O protagonismo do Brasil explica-se por seus interesses econômicos com o país comandado por 
Chávez. De acordo com dados do Ministério do Desenvolvimento, Indústria e Comércio, as exportações brasileiras para a Venezuela vêm crescendo ano a ano. O Brasil ocupou importantes fatias de mercado antes hegemonizadas apenas pelos Estados Unidos.

Mercosul desata disputa no Uruguai

A decisão, além da contestação do Paraguai que acusa os seus vizinhos de reedição da tríplice aliança, gerou uma crise no Uruguai. O chanceler uruguaio Luis Almagro teria dito que o país não tinha concordado com a entrada da Venezuela "nessas circunstâncias" no 
Mercosul – e sustentou que o ingresso de Caracas no bloco ocorreu após um pedido "decisivo" feito pelo governo brasileiro. O assessor especial para Assuntos Internacionais da Presidência da República, Marco Aurélio Garcia, manifestou surpresa com as críticas do chanceler uruguaio: "Ele estava lá e poderia ter sido enfático nisso, ou então se dissociar.
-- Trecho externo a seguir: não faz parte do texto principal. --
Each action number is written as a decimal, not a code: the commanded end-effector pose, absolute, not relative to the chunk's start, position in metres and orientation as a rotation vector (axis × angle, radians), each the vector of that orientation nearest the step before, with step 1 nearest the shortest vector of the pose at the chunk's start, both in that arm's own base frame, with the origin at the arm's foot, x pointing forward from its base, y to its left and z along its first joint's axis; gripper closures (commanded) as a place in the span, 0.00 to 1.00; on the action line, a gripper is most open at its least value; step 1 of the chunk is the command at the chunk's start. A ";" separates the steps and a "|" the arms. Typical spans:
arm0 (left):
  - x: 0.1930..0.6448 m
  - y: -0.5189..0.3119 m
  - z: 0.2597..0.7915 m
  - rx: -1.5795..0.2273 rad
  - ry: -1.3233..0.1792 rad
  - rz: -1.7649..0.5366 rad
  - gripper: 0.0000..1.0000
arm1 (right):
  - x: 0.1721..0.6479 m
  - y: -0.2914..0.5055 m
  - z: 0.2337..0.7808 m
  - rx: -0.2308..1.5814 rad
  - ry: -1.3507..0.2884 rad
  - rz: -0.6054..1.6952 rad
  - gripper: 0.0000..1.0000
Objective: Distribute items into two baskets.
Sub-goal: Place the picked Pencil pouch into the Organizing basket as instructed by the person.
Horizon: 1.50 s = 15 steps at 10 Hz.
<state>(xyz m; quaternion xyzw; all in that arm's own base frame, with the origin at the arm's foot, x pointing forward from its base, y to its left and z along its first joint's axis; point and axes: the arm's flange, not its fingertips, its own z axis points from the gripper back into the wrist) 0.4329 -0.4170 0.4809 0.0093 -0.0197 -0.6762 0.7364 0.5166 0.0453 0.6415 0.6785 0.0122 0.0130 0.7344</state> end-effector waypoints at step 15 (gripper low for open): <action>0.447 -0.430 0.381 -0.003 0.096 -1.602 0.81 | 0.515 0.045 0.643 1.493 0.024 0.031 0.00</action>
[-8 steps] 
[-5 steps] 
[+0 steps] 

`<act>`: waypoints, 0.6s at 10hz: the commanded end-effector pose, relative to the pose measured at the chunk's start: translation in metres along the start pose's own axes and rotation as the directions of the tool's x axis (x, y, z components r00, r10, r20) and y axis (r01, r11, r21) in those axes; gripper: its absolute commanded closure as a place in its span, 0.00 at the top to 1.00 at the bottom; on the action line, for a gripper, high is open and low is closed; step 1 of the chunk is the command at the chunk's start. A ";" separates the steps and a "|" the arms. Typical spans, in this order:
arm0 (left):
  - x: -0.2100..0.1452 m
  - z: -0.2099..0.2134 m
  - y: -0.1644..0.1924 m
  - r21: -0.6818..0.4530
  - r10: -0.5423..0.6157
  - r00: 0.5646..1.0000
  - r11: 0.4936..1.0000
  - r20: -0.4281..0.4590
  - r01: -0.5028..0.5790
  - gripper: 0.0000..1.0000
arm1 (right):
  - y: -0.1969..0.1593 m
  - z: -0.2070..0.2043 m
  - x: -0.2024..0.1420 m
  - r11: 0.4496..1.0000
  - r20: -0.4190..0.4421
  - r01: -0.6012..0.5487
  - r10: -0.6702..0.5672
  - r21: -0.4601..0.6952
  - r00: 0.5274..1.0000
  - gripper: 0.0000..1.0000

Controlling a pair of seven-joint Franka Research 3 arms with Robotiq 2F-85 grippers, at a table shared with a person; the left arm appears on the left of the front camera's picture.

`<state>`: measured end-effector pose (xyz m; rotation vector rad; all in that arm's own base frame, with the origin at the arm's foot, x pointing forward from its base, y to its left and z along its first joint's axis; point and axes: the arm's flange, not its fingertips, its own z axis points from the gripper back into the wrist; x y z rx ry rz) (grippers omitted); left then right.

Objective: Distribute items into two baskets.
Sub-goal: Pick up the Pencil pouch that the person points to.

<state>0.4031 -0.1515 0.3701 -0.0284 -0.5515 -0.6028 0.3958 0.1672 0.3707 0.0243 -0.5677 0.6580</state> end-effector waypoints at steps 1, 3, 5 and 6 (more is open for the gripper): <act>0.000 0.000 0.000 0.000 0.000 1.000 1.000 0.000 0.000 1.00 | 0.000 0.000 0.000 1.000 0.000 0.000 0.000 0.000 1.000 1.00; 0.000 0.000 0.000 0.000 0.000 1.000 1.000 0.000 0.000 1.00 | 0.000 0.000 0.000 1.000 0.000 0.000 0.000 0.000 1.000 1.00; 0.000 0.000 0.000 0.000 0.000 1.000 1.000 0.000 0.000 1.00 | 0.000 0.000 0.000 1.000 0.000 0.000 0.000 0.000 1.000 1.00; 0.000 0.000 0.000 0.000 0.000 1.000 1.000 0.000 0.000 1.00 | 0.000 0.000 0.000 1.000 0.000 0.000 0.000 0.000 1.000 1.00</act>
O dia que eu quiser me dissociar de uma política da presidenta Dilma, eu pego o chapéu e digo ‘olha, não estou de acordo, vou embora’”.
Ato contínuo, o vice-presidente uruguaio 
Danilo Astori insinou que Mujica adotou uma postura subserviente aos interesses brasileiros. "Esta é a ferida institucional mais grave nos últimos 21 anos do Mercosul", disse o vice-presidente uruguaio.  Mujica desautorizou as afirmações do seu vice e assumiu pessoalmente a decisão de apoio à entrada da Venezuela no Mercosul afirmando que o “fator político venceu o jurídico”.
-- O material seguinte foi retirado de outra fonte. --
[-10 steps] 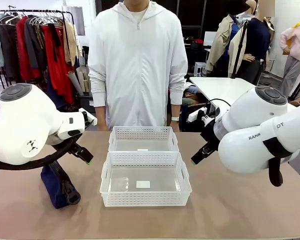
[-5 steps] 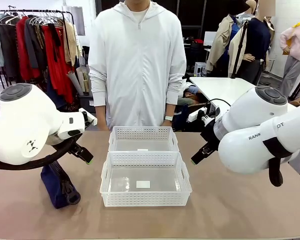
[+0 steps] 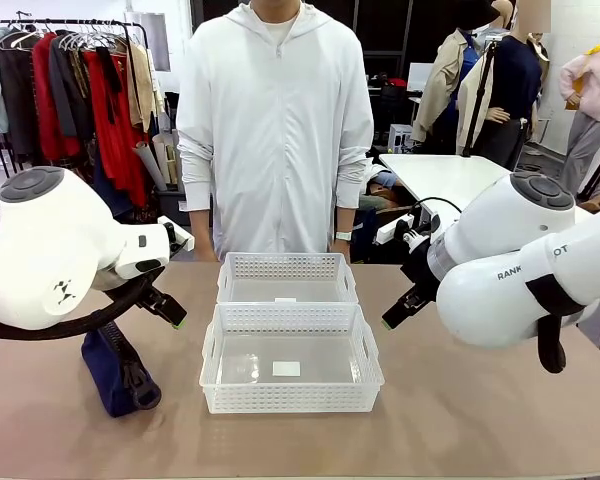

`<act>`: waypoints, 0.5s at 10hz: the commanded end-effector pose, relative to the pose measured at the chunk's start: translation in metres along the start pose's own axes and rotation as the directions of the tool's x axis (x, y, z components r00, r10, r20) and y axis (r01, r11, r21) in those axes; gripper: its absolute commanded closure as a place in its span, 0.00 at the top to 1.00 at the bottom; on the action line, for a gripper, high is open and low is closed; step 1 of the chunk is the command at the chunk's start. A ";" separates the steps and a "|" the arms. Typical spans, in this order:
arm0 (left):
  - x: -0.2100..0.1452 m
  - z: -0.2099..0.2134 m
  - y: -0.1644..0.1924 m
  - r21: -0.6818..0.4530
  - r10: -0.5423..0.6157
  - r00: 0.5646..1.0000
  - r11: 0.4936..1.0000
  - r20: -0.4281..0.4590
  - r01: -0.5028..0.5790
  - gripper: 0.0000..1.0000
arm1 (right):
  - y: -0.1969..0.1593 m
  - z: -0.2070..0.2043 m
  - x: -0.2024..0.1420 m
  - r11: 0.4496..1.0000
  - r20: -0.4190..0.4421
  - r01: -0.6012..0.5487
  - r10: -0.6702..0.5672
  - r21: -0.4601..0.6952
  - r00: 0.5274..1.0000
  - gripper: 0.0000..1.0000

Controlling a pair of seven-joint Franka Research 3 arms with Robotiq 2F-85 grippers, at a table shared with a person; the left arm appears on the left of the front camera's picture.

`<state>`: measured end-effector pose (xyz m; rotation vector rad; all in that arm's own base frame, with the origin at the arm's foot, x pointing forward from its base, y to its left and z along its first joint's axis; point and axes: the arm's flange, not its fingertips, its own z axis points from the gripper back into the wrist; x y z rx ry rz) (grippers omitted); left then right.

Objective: Distribute items into two baskets.
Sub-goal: Pick up the Pencil pouch that the person points to.

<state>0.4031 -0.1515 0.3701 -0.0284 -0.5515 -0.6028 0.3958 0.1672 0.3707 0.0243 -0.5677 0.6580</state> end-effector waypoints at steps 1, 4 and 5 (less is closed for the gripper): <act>0.003 0.003 0.000 -0.013 0.015 1.000 1.000 -0.004 -0.015 1.00 | 0.002 0.008 -0.001 1.000 -0.002 -0.013 0.013 0.010 1.000 1.00; -0.002 0.044 0.023 -0.056 0.062 0.998 0.997 0.002 -0.061 1.00 | -0.023 0.044 0.005 0.998 0.012 0.025 -0.026 0.065 1.000 1.00; -0.003 0.058 0.035 -0.085 0.089 0.996 0.993 0.026 -0.087 1.00 | -0.036 0.058 0.003 0.994 0.007 0.051 -0.052 0.095 0.999 1.00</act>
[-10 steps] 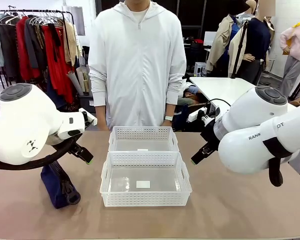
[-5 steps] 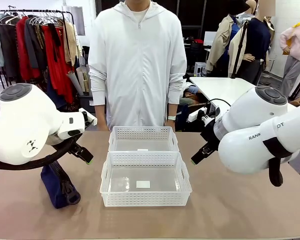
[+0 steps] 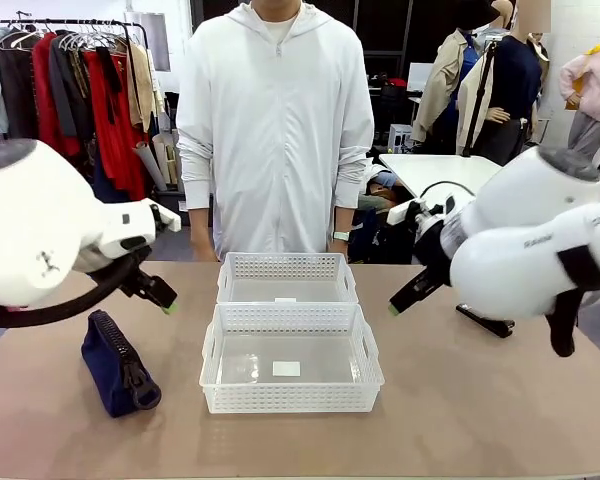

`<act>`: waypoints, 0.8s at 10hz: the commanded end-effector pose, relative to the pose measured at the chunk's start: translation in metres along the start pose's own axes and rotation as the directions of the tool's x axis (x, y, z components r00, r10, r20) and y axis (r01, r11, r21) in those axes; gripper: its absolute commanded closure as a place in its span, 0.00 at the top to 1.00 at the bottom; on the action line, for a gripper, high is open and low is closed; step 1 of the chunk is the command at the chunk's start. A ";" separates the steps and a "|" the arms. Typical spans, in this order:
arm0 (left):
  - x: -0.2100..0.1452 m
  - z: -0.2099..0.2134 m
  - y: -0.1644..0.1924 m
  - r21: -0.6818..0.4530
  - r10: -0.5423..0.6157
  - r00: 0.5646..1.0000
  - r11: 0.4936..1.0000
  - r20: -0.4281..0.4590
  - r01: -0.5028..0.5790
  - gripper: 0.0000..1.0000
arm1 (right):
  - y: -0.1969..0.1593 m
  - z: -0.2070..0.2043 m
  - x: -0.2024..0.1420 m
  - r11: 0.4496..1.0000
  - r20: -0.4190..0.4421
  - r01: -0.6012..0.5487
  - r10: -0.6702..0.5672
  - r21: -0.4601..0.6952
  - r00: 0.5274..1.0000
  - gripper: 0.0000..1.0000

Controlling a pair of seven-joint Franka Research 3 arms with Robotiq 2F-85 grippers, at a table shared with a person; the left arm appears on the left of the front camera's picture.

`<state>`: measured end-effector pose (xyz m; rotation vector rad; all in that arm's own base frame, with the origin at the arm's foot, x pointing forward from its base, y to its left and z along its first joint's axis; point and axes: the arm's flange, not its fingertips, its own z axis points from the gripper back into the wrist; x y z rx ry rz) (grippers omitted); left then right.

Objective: Distribute items into two baskets.
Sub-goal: Pick up the Pencil pouch that the person points to.

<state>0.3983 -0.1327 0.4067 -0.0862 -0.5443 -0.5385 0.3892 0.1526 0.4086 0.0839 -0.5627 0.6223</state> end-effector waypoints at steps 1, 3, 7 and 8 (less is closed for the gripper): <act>-0.006 0.035 0.028 -0.099 0.036 0.999 0.994 0.025 -0.034 1.00 | -0.031 0.035 -0.003 0.996 -0.003 0.032 -0.032 0.081 0.999 1.00; -0.010 0.067 0.061 -0.193 0.104 0.992 0.977 0.071 -0.088 1.00 | -0.057 0.059 -0.005 0.983 0.014 0.084 -0.088 0.160 0.996 1.00; -0.049 0.138 0.084 -0.322 0.203 0.956 0.938 0.213 -0.128 1.00 | -0.089 0.130 -0.042 0.966 0.176 0.182 -0.214 0.182 0.961 1.00; -0.067 0.156 0.087 -0.318 0.229 0.950 0.935 0.213 -0.154 1.00 | -0.094 0.145 -0.053 0.961 0.214 0.200 -0.239 0.189 0.947 1.00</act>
A raiz das desavenças públicas entre 
Mujica e o seu vice estão relacionadas às divisões internas na Frente Ampla.Mujica e Astori, ambos da Frente Ampla que governa o Uruguai, são de alas diferentes do agrupamento. O presidente é próximo do MPP, formado por ex-guerrilheiros tupamaros, enquanto Astori é ligado ao ex-presidente Tabaré Vásquez, de tendência moderada. Nas últimas eleições presidenciais, Tabaré – que agora anunciou o seu retorno – tentou patrocinar a candidatura de Astori para a sua sucessão, mas Mujica o venceu as prévias internas da Frente Ampla para a definição do candidato. 
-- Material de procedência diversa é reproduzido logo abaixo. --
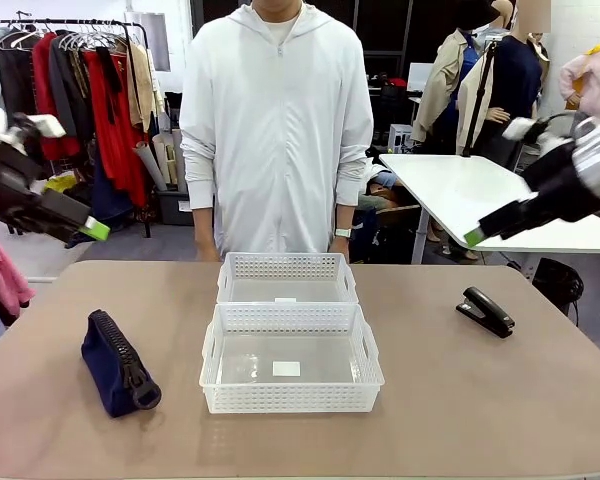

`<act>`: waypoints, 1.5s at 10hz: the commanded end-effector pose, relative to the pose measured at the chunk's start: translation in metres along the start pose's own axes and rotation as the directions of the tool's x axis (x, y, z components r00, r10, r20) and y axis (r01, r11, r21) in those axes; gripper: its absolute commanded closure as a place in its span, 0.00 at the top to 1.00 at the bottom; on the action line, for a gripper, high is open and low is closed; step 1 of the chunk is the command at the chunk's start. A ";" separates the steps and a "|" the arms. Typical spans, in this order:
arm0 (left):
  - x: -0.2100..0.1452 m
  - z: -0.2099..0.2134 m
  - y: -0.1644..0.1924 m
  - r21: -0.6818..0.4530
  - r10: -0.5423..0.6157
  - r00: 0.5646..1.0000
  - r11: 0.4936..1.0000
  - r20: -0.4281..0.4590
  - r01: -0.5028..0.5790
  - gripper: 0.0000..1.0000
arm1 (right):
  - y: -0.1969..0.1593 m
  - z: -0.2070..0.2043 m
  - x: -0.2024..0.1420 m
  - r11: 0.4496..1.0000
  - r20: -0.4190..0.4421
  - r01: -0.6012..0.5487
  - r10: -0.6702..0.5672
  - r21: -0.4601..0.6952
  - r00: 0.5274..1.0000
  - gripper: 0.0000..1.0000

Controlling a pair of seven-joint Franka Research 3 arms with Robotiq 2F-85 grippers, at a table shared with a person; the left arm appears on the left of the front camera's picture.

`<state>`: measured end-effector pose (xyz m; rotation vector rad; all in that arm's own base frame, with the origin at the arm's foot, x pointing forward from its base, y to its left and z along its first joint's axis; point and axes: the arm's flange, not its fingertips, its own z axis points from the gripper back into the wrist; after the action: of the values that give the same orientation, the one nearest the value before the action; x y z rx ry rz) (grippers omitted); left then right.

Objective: Distribute items into two baskets.
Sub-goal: Pick up the Pencil pouch that the person points to.

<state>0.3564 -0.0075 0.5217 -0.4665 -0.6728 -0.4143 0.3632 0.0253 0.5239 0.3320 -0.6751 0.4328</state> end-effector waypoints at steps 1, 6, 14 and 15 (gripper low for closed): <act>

Danilo Astori ex- ministro da economia de 
Tabaré Vázques – já foi chamado de "Palocci uruguaio" – nunca escondeu suas críticas ao Mercosul demonstrando preferência por acordos bilaterais com os Estados Unidos. Por outro lado, passados quase dois anos de sua histórica posse, Mujica continua sendo um presidente difícil de digerir para as classes altas uruguaias, que não aceitam sua aversão ao protocolo, sua linguagem popular e estilo de homem do campo. A principal base de apoio do presidente, assegura o analista político Ignácio Zuasnábar continua sendo os estratos mais populares: “Mujica é um fenômeno de representação política dos setores humildes”.
As desavenças em torno do 
Mercosul recolocaram o bloco econômico na agenda de debate e manifestam as diferentes estratégias de países e agentes econômicos. Mesmo no Brasil, os acontecimentos dão conta de que a “direita se assanha contra o Mercosul”. Segundo o jornalista Mauro Santayana, a “FIESP decidiu contratar o ex-embaixador Rubens Barbosa como seu pensador político e porta-voz corporativo. O diplomata, conhecido por sua posição francamente neoliberal, vem combatendo com insistência, a política externa brasileira. Mas, pelo que parece, está prestando mau serviço à indústria de São Paulo, que tem, na Venezuela, um excelente mercado comprador”.
Nos últimos dias, o 
PSDB anunciou que entrará na Justiça brasileira com uma ação contra a decisão do Mercosul de suspender o Paraguai e aceitar a entrada da Venezuela. A iniciativa é do senador Álvaro Dias (PSDB-PR) que andou se encontrando com o presidente Federico Franco empossado após o golpe.